____ Records for this task

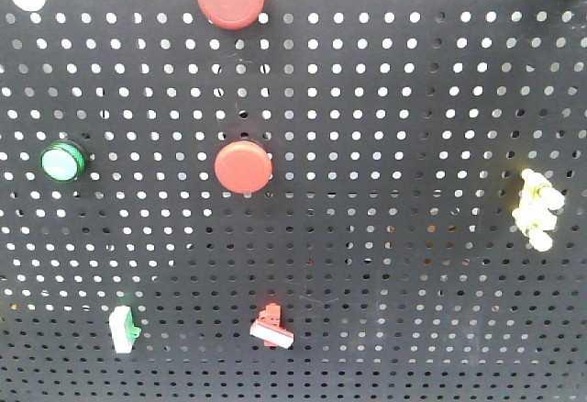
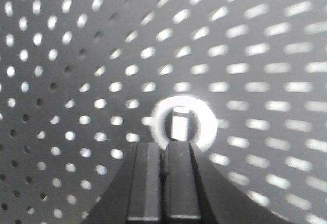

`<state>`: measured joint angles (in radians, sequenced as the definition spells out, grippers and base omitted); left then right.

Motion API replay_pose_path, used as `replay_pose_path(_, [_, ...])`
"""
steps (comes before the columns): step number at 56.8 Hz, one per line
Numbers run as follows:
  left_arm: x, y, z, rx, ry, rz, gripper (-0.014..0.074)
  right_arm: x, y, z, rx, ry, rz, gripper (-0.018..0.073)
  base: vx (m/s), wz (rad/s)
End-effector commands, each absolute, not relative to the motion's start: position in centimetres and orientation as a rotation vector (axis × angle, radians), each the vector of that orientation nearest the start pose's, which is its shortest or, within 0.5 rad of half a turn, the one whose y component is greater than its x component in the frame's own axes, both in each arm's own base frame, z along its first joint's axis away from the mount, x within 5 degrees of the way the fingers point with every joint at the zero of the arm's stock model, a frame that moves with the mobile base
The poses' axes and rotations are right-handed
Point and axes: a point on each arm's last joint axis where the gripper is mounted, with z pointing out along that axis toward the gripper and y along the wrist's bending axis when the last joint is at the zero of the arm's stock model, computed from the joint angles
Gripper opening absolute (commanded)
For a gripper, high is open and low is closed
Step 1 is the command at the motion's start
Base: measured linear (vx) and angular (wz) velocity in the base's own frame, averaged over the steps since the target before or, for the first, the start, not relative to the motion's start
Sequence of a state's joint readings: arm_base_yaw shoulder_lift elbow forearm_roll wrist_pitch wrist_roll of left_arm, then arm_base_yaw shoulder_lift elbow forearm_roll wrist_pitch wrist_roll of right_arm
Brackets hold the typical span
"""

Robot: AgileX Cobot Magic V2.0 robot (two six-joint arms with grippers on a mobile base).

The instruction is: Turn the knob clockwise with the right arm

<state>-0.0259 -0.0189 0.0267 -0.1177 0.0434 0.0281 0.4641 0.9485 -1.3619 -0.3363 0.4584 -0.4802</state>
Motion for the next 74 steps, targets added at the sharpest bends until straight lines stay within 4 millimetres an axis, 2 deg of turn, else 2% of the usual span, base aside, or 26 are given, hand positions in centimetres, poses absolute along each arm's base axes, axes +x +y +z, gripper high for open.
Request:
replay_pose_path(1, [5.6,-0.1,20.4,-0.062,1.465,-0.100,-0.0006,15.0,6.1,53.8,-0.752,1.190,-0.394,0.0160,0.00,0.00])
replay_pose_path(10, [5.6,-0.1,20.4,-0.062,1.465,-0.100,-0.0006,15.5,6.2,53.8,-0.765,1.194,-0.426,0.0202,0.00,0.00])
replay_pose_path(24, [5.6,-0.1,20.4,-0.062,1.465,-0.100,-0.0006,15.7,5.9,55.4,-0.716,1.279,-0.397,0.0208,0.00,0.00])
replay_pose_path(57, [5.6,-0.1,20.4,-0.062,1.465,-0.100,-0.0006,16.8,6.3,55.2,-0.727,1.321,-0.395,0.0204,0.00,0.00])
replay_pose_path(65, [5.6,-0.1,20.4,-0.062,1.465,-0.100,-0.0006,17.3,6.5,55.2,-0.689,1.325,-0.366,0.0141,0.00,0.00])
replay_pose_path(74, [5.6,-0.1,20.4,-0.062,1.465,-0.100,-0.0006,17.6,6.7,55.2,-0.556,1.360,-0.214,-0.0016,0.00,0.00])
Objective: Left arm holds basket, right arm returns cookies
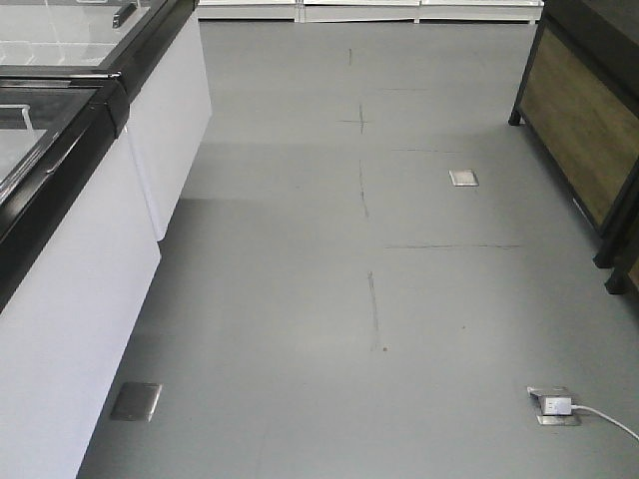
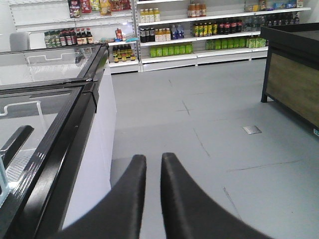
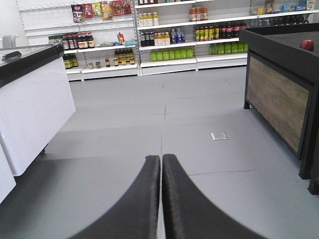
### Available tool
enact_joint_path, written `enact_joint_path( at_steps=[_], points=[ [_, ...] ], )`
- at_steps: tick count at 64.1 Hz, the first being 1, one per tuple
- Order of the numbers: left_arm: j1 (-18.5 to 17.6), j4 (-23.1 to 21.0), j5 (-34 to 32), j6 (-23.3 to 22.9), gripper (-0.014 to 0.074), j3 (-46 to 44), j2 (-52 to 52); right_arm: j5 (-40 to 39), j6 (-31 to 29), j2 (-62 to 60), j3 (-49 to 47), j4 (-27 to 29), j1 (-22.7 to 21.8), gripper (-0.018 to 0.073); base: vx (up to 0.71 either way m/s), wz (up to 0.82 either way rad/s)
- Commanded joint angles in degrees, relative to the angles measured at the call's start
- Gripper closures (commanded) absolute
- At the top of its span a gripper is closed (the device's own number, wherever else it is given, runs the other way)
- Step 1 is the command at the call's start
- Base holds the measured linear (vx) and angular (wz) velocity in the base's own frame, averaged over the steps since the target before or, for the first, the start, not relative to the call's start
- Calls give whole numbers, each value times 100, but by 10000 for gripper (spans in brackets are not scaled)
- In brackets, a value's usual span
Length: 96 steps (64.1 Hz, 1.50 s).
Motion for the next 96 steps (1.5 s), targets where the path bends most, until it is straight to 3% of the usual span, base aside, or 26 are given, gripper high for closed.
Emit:
enact_joint_path(
  at_steps=[1,16,31,35,43,58,76,85,96],
  points=[
    [-41,-40,-354,-31,439,-198,70,-427,-10,-71,19,-56,5,567,0,0],
    [-41,-40,-391,-31,277,-198,70,-427,-10,-71,19,-56,5,567,0,0],
    [-41,-128,-382,-130,273,-198,70,-427,-10,-71,19,-56,5,567,0,0],
    [-41,-353,-323,-403,273,-198,70,-427,-10,-71,19,-56,5,567,0,0],
    [-41,-800,-299,-1377,273,-222,83,-427,-10,-71,19,-56,5,567,0,0],
    [-41,-791,113,-2649,273,-1012,1093,-427,-10,-71,19,-56,5,567,0,0],
    [-33,-973,167,-4234,273,-2360,2312,-427,-10,-71,19,-56,5,567,0,0],
    [286,-1498,311,-4367,273,-2973,2695,-427,-10,-71,19,-56,5,567,0,0],
    [1310,-1536,1263,-4337,273,-3656,2811,-427,-10,-71,19,-56,5,567,0,0]
  ],
)
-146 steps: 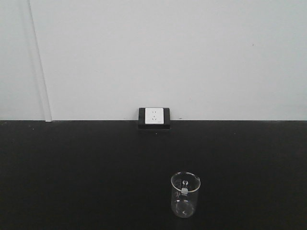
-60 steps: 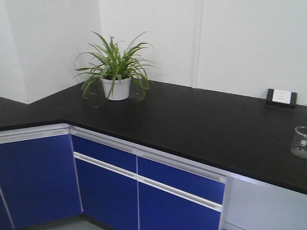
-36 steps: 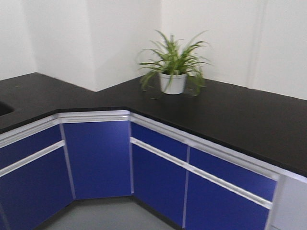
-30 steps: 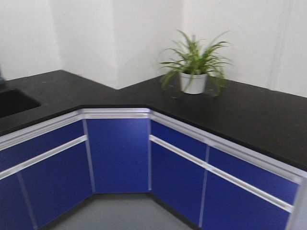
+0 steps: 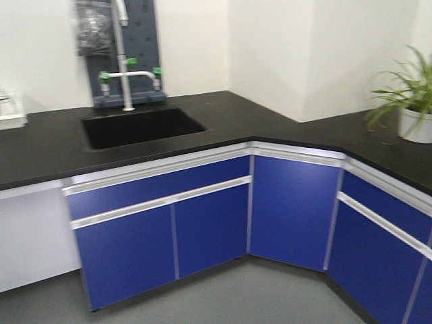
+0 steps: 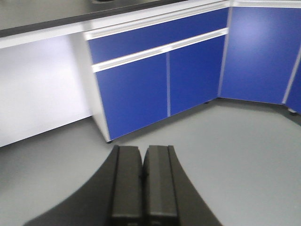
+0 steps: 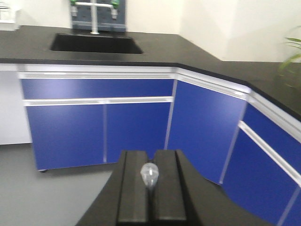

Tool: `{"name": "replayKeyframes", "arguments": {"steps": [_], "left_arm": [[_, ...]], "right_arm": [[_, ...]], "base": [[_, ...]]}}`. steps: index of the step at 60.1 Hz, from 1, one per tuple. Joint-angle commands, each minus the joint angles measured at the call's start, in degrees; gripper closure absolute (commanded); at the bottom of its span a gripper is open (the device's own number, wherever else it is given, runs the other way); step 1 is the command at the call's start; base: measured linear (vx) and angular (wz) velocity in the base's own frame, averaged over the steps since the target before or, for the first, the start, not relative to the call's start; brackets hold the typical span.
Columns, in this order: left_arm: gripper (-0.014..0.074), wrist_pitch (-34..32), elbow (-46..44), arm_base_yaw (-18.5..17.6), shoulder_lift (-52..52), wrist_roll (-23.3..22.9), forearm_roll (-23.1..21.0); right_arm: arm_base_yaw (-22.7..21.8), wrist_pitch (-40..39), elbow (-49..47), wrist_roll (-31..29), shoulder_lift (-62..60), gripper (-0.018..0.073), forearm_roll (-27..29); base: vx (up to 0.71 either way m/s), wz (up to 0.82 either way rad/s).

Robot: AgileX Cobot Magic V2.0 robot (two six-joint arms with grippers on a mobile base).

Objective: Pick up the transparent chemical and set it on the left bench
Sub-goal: 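Drive the base back and turn away from the bench, holding the dropper, then drive the base to the bench with the three white bins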

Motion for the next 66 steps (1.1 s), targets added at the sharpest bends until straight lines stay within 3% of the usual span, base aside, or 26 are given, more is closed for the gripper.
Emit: {"name": "replayKeyframes", "arguments": {"steps": [1, 66], "left_arm": [[0.0600, -4.5, 0.9, -0.1, -1.1, -0.4, 0.0], [0.0600, -4.5, 0.9, -0.1, -1.1, -0.4, 0.0]], "right_arm": [[-0.1, -4.5, -1.7, -0.4, 0.1, 0.0561, -0.8], [-0.1, -4.5, -1.7, -0.4, 0.1, 0.0561, -0.8]], "base": [[-0.15, 0.57], [-0.01, 0.46]]}}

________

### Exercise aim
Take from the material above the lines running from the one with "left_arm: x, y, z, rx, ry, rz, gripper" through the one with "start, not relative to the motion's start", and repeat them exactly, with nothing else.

### Final answer
  left_arm: x, y, z, rx, ry, rz, gripper (-0.014..0.074)
  right_arm: x, y, z, rx, ry, rz, gripper (-0.018..0.073)
  base: vx (m/s), wz (rad/s)
End-effector commands, each absolute, not relative to the motion's start: position in centimetres and orientation as a rotation vector (axis × angle, radians), each the vector of that orientation nearest the start pose's, which is its shortest or, within 0.5 rad of half a turn, the one whose y component is greater than its x component in the frame's own axes, both in each arm's own base frame, z along its first joint's axis away from the mount, x within 5 degrees of the way the fingers point with every joint at the zero of the arm's stock model, a frame that moves with the mobile base
The poses' axes and rotations are right-handed
Point and axes: a point on each arm's last joint axis where the gripper is mounted, with z pointing out along that axis toward the gripper and y along the wrist's bending axis when the last joint is at the zero of the arm's stock model, computed from the joint angles
Gripper opening absolute (commanded)
For a gripper, high is open and low is closed
Step 1 is the command at the motion's start
Base: measured linear (vx) and angular (wz) velocity in the base's own frame, averaged over the steps since the target before or, for the first, the start, not relative to the motion's start

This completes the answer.